🤖 AI Summary
To address the clinical deployment barrier posed by the “black-box” nature of AI models in ECG classification, this paper proposes an interpretable Transformer architecture that models ECG signals as a cardiac temporal “language.” We introduce a novel pattern-guided attention mechanism enabling fine-grained waveform localization and clinically interpretable decision-making. The model integrates temporal positional encoding, multi-head pattern-aware attention, and a differentiable signal-region focusing module. Evaluated on a multicenter, complex ECG dataset encompassing multiple pathologies, it achieves 98.2% classification accuracy, while its attention heatmaps exhibit 91.4% spatial alignment with cardiologist-annotated critical waveform segments. This work overcomes key limitations of conventional black-box models in multi-pathology ECG interpretation, significantly enhancing clinical trustworthiness and human–AI collaborative diagnostic efficiency.
📝 Abstract
Accurate ECG interpretation is vital, yet complex cardiac data and"black-box"AI models limit clinical utility.
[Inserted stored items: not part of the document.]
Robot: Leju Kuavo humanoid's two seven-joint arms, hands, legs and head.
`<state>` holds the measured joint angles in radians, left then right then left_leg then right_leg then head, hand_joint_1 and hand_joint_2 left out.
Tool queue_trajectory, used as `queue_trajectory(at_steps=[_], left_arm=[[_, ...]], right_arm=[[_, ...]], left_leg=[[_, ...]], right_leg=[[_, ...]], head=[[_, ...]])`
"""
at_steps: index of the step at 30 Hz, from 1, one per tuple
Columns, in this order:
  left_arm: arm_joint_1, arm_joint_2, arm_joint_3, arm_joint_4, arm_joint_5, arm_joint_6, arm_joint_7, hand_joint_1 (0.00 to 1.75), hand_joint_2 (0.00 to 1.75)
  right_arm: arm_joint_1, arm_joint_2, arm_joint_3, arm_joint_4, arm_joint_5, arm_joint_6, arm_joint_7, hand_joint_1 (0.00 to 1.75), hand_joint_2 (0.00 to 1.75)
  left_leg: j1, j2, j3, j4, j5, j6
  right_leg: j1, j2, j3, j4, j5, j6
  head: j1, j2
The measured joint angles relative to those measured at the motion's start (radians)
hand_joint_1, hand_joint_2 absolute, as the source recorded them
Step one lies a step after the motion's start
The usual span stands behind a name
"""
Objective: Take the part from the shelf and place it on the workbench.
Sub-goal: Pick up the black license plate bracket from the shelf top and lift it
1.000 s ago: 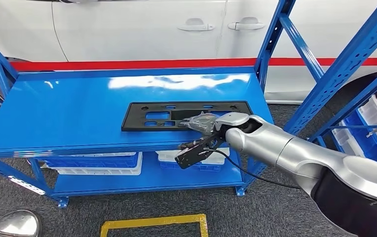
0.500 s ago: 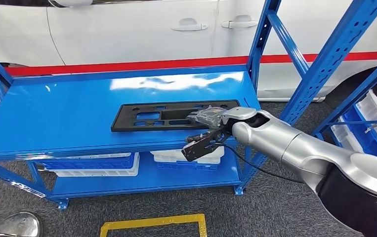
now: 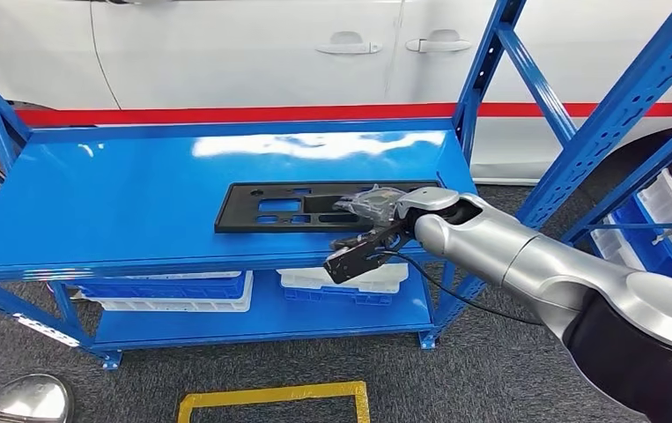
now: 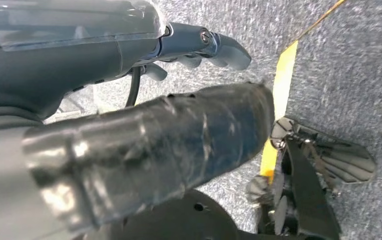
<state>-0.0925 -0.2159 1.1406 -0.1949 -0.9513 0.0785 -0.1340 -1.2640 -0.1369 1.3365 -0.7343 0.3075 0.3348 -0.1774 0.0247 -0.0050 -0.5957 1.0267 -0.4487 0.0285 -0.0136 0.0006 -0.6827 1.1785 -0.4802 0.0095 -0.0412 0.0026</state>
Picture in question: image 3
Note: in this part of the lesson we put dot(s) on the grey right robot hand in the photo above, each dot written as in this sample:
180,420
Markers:
373,203

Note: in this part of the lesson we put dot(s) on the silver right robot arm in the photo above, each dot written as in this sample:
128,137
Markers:
534,257

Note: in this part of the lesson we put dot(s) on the white car with red stripe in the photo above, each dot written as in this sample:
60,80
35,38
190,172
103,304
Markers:
225,58

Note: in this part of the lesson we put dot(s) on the black plastic plate holder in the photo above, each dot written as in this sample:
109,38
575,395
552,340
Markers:
242,213

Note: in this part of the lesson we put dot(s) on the chrome stanchion post with base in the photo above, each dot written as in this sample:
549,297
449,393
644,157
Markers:
32,400

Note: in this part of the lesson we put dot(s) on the blue plastic crate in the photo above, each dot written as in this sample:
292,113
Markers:
160,288
312,296

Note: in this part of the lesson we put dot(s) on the yellow tape square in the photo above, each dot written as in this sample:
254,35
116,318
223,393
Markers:
265,394

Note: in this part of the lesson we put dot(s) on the blue plastic bin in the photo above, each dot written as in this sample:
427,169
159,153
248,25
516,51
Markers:
633,227

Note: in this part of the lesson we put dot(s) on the blue metal shelf rack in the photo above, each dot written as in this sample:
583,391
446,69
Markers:
108,198
639,175
Inspired by Transformer architectures' success in NLP for understanding sequential data, we frame ECG as the heart's unique"language"of temporal patterns. We present CardioPatternFormer, a novel Transformer-based model for interpretable ECG classification. It employs a sophisticated attention mechanism to precisely identify and classify diverse cardiac patterns, excelling at discerning subtle anomalies and distinguishing multiple co-occurring conditions. This pattern-guided attention provides clear insights by highlighting influential signal regions, effectively allowing the"heart to talk"through transparent interpretations. CardioPatternFormer demonstrates robust performance on challenging ECGs, including complex multi-pathology cases. Its interpretability via attention maps enables clinicians to understand the model's rationale, fostering trust and aiding informed diagnostic decisions. This work offers a powerful, transparent solution for advanced ECG analysis, paving the way for more reliable and clinically actionable AI in cardiology.